WHAT YOU HAVE TO DO:
Here the whole listing must be retyped exactly, with no line omitted.

AVAILABLE DATA:
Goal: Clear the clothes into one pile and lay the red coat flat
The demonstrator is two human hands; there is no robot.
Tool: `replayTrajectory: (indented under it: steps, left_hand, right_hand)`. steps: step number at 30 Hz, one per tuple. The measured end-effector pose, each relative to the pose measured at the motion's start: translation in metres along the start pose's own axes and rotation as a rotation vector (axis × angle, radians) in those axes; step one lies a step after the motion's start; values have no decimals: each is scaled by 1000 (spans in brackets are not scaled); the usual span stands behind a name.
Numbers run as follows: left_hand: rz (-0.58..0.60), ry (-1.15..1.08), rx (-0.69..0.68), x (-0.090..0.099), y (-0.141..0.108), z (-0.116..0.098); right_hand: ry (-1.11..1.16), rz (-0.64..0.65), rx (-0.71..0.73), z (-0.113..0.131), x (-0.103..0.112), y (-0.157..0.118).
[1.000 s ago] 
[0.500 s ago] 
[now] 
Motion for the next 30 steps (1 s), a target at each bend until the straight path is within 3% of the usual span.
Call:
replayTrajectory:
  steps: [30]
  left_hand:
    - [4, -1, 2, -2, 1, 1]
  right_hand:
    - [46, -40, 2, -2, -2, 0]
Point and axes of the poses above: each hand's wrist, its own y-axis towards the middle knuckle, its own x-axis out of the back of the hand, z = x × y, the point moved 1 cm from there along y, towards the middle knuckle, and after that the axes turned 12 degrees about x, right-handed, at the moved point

ANSWER SECTION:
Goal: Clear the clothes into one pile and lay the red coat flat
The demonstrator is two human hands; there is no robot.
Tool: `replayTrajectory: (indented under it: steps, left_hand, right_hand)`. steps: step number at 30 Hz, one per tuple. The measured end-effector pose, each relative to the pose measured at the motion's start: translation in metres along the start pose's own axes and rotation as a rotation vector (axis × angle, radians) in those axes; step one lies a step after the motion's start; values have no decimals: each is scaled by 1000 (spans in brackets are not scaled); the usual span stands behind a name.
Numbers run as follows: left_hand: rz (-0.58..0.60), ry (-1.15..1.08), rx (-0.69..0.68), x (-0.090..0.099), y (-0.141..0.108), z (-0.116..0.098); right_hand: ry (-1.11..1.16), rz (-0.64..0.65), rx (-0.71..0.73), z (-0.113..0.131), x (-0.103..0.112), y (-0.157..0.118).
[1.000 s ago] 
[0.500 s ago] 
[now] 
Motion for the next 30 steps (1 s), a target at each bend until the straight path is within 3% of the usual span.
Call:
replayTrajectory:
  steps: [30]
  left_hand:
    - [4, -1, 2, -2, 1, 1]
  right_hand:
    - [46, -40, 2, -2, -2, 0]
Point and axes of the poses above: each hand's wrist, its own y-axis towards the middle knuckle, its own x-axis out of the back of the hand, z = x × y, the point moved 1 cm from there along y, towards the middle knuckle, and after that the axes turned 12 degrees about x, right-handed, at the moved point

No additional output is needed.